BACON, Francis. Sylva sylvarum : or, A natural history in ten centuries ; whereunto is newly added the History naturall and experimentall of life and death, or, Of the prolongation of life. (London, 1658). The seventh edition of Bacon’s complex, esoteric, and ultimately unfinished work of natural history, this book explores a vast range of subject matter. Widely regarded as the father of recognizably modern scientific empiricism and its associated experimental methodology, Bacon’s philosophy of science was significantly influenced by the occult traditions of western Europe.
DA VINCI, Leonardo & DU FRESNE, Rafaelle. Trattato della pittvra di Lionardo da Vinci : nouamente dato in luce, con la vita dell'istesso autore. (First edition; Venice, 1556).
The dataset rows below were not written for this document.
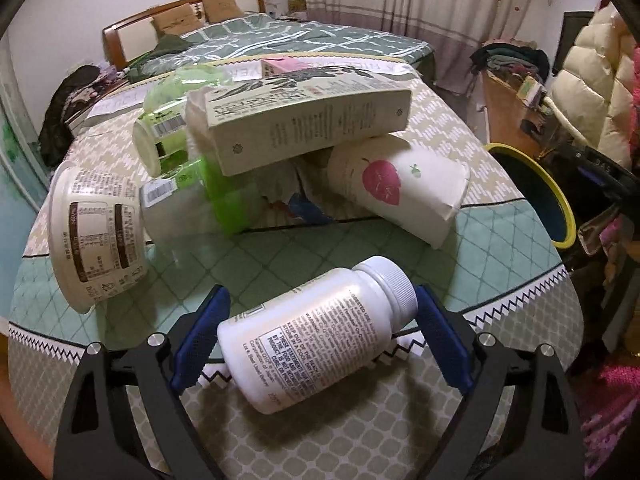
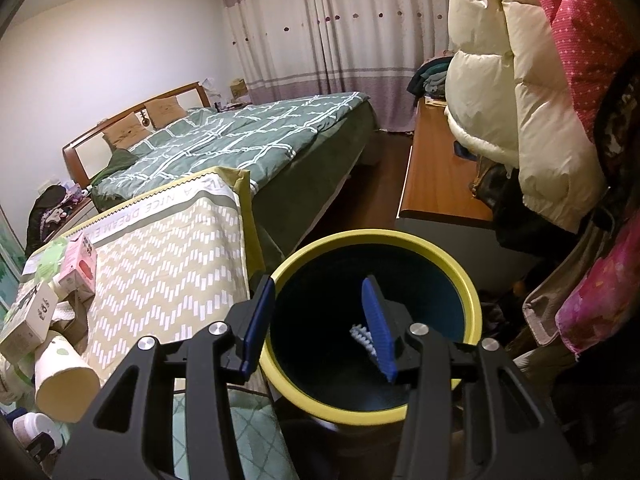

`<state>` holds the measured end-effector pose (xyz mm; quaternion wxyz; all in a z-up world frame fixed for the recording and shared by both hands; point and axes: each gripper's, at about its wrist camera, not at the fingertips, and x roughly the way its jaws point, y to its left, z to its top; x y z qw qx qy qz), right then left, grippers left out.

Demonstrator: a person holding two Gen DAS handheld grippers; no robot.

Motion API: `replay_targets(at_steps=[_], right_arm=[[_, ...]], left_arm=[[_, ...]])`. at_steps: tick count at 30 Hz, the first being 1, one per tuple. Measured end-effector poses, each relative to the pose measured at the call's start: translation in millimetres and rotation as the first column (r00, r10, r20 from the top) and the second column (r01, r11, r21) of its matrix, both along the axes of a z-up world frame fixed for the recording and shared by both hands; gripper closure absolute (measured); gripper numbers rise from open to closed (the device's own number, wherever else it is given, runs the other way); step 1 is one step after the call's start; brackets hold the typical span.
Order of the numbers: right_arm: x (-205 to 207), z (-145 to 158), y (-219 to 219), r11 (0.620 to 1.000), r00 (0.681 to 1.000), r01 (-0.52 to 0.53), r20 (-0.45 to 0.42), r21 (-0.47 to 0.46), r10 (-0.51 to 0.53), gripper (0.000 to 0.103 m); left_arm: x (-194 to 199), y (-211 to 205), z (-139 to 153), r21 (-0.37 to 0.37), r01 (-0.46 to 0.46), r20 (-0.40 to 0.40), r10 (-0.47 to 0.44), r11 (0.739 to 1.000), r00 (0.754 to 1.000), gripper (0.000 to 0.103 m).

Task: Collect trash
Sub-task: 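Grasp the white pill bottle with the left gripper and lift it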

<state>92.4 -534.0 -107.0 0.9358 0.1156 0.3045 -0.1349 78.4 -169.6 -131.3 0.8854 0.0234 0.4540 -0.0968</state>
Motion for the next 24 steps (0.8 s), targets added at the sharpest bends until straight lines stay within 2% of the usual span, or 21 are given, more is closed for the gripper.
replay_targets(at_steps=[5,13,18,24], right_arm=[[-3.2,2.3,-1.8,1.0,1.0,0.0,0.005,0.002,0.0,0.059],[-14.3,8.6,-6.8,1.0,1.0,0.019,0.025,-0.008,-0.019,0.059],[-30.8,13.0,-11.4,0.999,0.999,0.035,0.032,-0.025,-0.035,0.059],[-65.6,18.0,-29.6,0.994,0.993,0.103,0.059,-0.038,-0.1,0.059]], left_arm=[[-4.2,-3.8,2.5,-0.009,0.048,0.008,-0.048,0.999,0.999,0.013],[-9.5,-28.5,36.9,-0.021,0.159,0.066,-0.157,0.987,0.985,0.013],[-3.4,-72.9,68.9,-0.031,0.288,0.131,-0.281,0.957,0.951,0.012],[16.3,-143.9,90.0,-0.04,0.408,0.177,-0.396,0.912,0.901,0.012]])
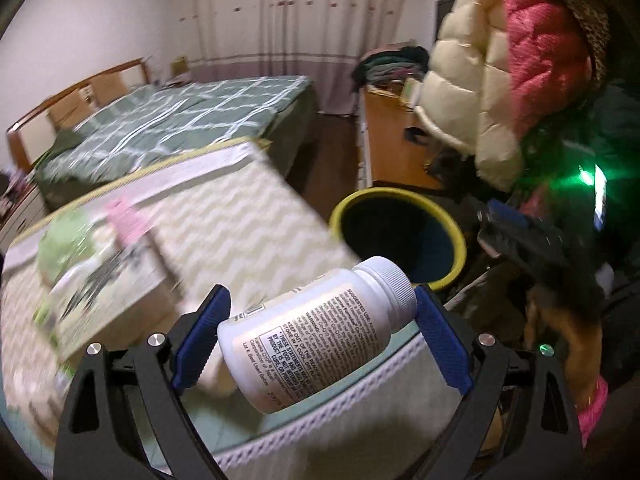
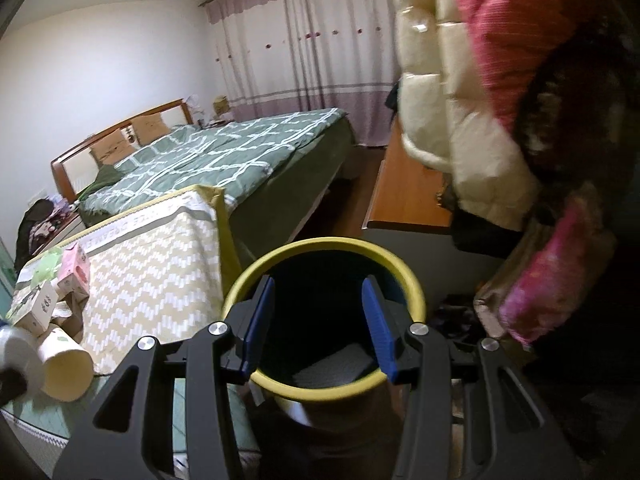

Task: Collect trash
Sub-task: 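Grasp the white pill bottle with the left gripper and lift it, then move the pill bottle over the yellow bin and open the left gripper, then grasp the white paper cup rim with the right gripper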

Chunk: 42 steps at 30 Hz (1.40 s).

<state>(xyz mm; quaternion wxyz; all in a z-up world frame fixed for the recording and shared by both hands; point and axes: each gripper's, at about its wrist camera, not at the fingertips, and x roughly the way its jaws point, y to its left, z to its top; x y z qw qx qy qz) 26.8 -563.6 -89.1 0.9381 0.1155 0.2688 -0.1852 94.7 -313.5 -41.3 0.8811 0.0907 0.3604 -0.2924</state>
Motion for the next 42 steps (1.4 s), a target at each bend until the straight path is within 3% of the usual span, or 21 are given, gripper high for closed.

First edition in Italian of Leonardo Da Vinci’s own work on optics, perspective, and colour. The manuscript was only published posthumously, but instantly became highly influential.
VITRUVIUS. I dieci libri dell'architettvra. (Paris, 1651). Originally written during the Imperial reign of Augustus, to whom it was first dedicated, Vitruvius Ten Books on Architecture are one of the most significant treatises on the subject in history. The work was a major formative influence on Palladio — this edition features illustrations by his own hand — and subsequent generations of early modern architects.
BEHN, Aphra. A discovery of new worlds. (First edition; London, 1688). Best remembered as a prolific dramatist, Aphra Behn also possessed a keen scientific mind. In 1688, the last year of her life, she published an astute translation of Bernard le Bovier de Fontenelle’s Entretiens sur la pluralité des mondes — a groundbreaking, and even semi-scandalous, text on astronomy. Contemporary scholars have devoted renewed attention to Behn’s interventions in the text; Line Cottegnies credits her with “a quick mind ready to explore…inferences and genuinely committed to a [scientific] ideal.”